When abuse is suspected, not only would witnesses - such as Penn State assistant coach Mike McQueary, who testified of having seen Sandusky assaulting a boy in a locker-room shower - have to report to superiors, they would have to call Childline, the state hotline for child abuse reporting. "There's built-in redundancy," said panel member Jason Katulakis, a lawyer.

Child-welfare advocates said they were generally pleased with the recommendations, calling them long overdue. They also voiced concerns that the cost of implementation might be prohibitive.

Cathleen Palm, executive director of the Protect Our Children Committee, a statewide advocacy group, credited the report with addressing more than just issues arising from the Sandusky case.

But Palm said she was troubled that the task force did not call for an independent children's ombudsman, especially since testimony indicated some of Sandusky's victims felt they had no one to turn to outside "the system."

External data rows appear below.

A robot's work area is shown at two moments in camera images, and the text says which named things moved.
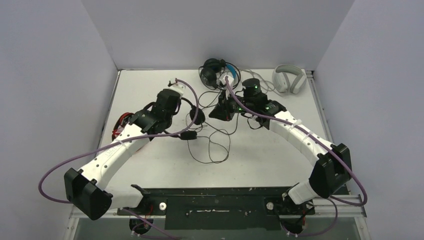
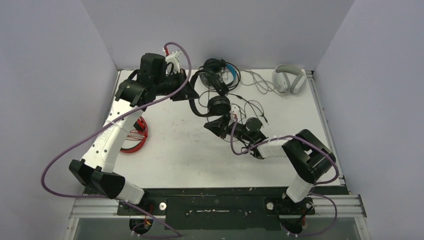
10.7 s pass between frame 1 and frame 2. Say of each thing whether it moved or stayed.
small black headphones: moved
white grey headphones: stayed
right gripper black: moved
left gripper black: moved
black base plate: stayed
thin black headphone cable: moved
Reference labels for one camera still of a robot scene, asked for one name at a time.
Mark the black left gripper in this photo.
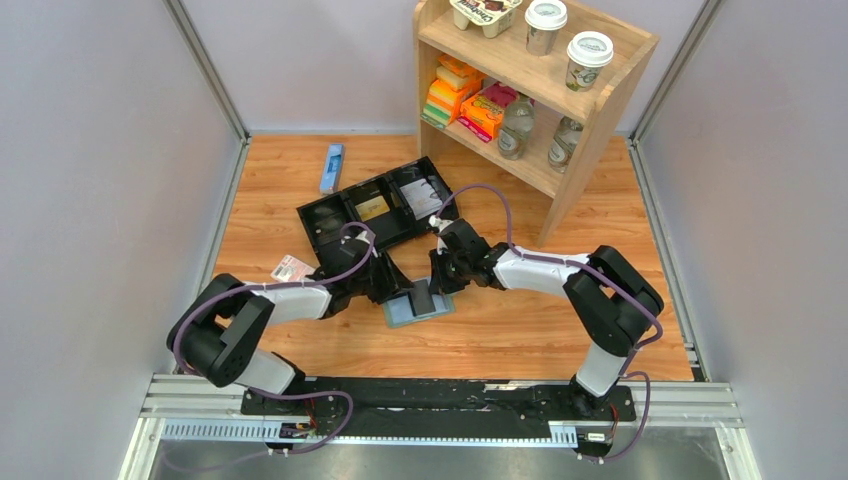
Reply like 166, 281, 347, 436
349, 250, 418, 306

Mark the teal leather card holder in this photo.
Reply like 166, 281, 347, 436
382, 277, 455, 328

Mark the black VIP card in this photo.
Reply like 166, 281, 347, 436
409, 278, 437, 318

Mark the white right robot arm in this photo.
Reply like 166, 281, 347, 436
428, 216, 664, 419

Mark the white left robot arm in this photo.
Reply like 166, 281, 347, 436
166, 232, 413, 415

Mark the gold card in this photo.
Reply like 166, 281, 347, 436
355, 195, 391, 222

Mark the silver VIP card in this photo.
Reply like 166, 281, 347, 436
400, 179, 443, 220

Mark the black three-compartment tray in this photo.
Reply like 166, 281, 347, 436
297, 156, 459, 264

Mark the blue rectangular box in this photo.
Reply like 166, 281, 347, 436
319, 143, 344, 195

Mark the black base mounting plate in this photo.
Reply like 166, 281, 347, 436
241, 377, 636, 440

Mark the orange snack box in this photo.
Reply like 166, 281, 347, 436
457, 82, 518, 143

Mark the glass bottle left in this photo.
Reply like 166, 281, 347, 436
497, 93, 535, 160

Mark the glass bottle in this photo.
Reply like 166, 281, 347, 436
548, 116, 583, 173
497, 93, 535, 160

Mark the glass bottle right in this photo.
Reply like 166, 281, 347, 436
548, 116, 583, 173

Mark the stacked colourful sponges pack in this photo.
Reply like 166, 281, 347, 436
421, 54, 485, 129

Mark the wooden shelf unit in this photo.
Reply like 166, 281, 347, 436
411, 0, 661, 248

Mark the chocolate pudding cup pack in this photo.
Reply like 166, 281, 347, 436
449, 0, 523, 39

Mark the paper coffee cup right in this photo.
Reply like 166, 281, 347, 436
565, 31, 614, 92

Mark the paper coffee cup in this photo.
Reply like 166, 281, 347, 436
525, 0, 568, 56
565, 31, 614, 92

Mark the paper coffee cup left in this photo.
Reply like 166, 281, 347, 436
525, 0, 568, 56

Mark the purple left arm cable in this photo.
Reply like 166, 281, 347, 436
165, 221, 379, 457

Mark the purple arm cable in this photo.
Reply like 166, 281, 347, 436
433, 183, 665, 464
165, 221, 379, 457

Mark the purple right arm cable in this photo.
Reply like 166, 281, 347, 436
433, 183, 665, 464

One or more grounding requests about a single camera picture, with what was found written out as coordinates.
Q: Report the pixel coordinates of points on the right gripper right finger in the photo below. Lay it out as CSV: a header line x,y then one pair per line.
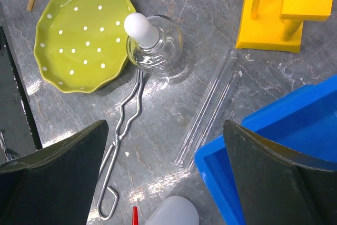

Heckler said the panel felt there was no need for an ombudsman because in Pennsylvania, unlike in some states, county-level agencies that investigate child-abuse reports operate independently of the state bureaucracy.

Sex-abuse Law Reformation

Among the report's recommendations:

Expand the definition of sexual abuse to include sexually explicit conversations.

Expand the definition of perpetrator beyond a parent or person responsible for the welfare of a child to include employees or volunteers who have regular contact with a child, such as a coach, troop leader, or camp counselor.

Increase the list of those required to report child abuse to include college administrators and employees, coaches, lawyers, and computer technicians who encounter images of child abuse.

Expand the list of people subject to the child endangerment criminal statute to include anyone who knowingly acts to prevent police or child-welfare workers from learning of abuse in order to protect someone.

Increase the charge for failure to report child abuse from third-degree to second-degree misdemeanor.

Create a three-digit statewide child abuse hotline number to replace the 1-800 number.